Long term investing works well, but it doesn't always work for each individual stock. It hits us in the gut when we see fellow investors suffer a loss. For example, we sympathize with anyone who was caught holding Professional Diversity Network, Inc. (NASDAQ:IPDN) during the five years that saw its share price drop a whopping 97%. We also note that the stock has performed poorly over the last year, with the share price down 55%. Furthermore, it's down 60% in about a quarter. That's not much fun for holders.
We really feel for shareholders in this scenario. It's a good reminder of the importance of diversification, and it's worth keeping in mind there's more to life than money, anyway.
Because Professional Diversity Network is loss-making, we think the market is probably more focussed on revenue and revenue growth, at least for now. Generally speaking, companies without profits are expected to grow revenue every year, and at a good clip. That's because it's hard to be confident a company will be sustainable if revenue growth is negligible, and it never makes a profit.
In the last five years Professional Diversity Network saw its revenue shrink by 4.1% per year. While far from catastrophic that is not good. If a business loses money, you want it to grow, so no surprises that the share price has dropped 51% each year in that time. It takes a certain kind of mental fortitude (or recklessness) to buy shares in a company that loses money and doesn't grow revenue.
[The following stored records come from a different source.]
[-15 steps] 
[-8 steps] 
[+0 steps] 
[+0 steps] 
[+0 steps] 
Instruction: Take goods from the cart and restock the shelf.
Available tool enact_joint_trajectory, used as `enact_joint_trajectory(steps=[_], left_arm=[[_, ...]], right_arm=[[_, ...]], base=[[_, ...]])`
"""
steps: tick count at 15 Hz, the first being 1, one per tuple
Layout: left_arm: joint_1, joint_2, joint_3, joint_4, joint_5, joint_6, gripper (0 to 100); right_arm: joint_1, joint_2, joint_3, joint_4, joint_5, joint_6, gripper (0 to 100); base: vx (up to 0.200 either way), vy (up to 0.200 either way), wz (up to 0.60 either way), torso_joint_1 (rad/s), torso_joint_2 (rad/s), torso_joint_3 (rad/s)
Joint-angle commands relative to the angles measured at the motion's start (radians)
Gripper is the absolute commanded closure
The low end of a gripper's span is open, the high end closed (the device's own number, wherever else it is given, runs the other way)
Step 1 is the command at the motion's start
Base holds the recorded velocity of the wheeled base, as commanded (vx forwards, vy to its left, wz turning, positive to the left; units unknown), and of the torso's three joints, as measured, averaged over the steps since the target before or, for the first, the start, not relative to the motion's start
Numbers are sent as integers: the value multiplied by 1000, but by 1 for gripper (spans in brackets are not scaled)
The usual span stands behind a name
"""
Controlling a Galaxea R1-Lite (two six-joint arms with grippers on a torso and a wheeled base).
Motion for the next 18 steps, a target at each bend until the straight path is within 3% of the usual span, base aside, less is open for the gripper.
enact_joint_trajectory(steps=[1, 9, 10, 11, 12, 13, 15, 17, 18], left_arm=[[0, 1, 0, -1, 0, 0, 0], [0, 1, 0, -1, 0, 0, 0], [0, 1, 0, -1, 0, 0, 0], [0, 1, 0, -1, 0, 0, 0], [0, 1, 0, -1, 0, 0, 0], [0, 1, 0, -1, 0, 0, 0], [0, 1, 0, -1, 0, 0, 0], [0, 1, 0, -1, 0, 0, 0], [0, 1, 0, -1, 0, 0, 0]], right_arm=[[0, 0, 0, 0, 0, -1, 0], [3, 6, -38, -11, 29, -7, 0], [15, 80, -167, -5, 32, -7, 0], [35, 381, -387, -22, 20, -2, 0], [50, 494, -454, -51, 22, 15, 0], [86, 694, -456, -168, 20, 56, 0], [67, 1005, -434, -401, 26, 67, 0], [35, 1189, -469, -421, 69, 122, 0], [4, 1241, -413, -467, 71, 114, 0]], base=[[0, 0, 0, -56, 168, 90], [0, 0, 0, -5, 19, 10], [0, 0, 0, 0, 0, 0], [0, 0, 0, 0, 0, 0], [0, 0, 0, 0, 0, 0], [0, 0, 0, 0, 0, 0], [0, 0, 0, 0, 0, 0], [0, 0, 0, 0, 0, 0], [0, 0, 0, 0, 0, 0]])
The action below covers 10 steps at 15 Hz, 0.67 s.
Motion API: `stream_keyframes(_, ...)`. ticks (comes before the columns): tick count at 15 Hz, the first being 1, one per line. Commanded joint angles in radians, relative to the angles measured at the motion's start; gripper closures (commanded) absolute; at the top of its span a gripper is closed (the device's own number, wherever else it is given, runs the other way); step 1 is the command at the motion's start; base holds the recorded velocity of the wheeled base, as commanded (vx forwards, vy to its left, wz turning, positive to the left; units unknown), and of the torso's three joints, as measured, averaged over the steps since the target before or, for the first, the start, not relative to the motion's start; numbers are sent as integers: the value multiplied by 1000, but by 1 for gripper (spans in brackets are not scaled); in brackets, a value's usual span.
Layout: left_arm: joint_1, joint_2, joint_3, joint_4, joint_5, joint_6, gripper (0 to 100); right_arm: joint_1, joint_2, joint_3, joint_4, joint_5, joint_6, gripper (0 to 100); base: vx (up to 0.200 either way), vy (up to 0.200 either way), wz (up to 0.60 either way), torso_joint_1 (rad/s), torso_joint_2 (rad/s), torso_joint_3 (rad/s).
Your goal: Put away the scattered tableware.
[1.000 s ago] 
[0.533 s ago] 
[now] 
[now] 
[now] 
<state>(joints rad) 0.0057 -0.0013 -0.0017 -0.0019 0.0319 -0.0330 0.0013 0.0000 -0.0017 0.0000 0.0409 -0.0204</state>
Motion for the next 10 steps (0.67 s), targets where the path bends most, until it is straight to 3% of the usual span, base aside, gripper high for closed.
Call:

Fear of becoming a 'bagholder' may be keeping people away from this stock.
The graphic below depicts how earnings and revenue have changed over time (unveil the exact values by clicking on the image).
Take a more thorough look at Professional Diversity Network's financial health with this free report on its balance sheet.
A Different Perspective
Professional Diversity Network shareholders are down 55% for the year, but the market itself is up 1.0%. Even the share prices of good stocks drop sometimes, but we want to see improvements in the fundamental metrics of a business, before getting too interested. Regrettably, last year's performance caps off a bad run, with the shareholders facing a total loss of 51% per year over five years. We realise that Buffett has said investors should 'buy when there is blood on the streets', but we caution that investors should first be sure they are buying a high quality businesses. Before spending more time on Professional Diversity Network it might be wise to click here to see if insiders have been buying or selling shares.
For those who like to find winning investments this free list of growing companies with recent insider purchasing, could be just the ticket.
Please note, the market returns quoted in this article reflect the market weighted average returns of stocks that currently trade on US exchanges.
We aim to bring you long-term focused research analysis driven by fundamental data. Note that our analysis may not factor in the latest price-sensitive company announcements or qualitative material.
If you spot an error that warrants correction, please contact the editor at firstname.lastname@example.org. This article by Simply Wall St is general in nature. It does not constitute a recommendation to buy or sell any stock, and does not take account of your objectives, or your financial situation. Simply Wall St has no position in the stocks mentioned. Thank you for reading.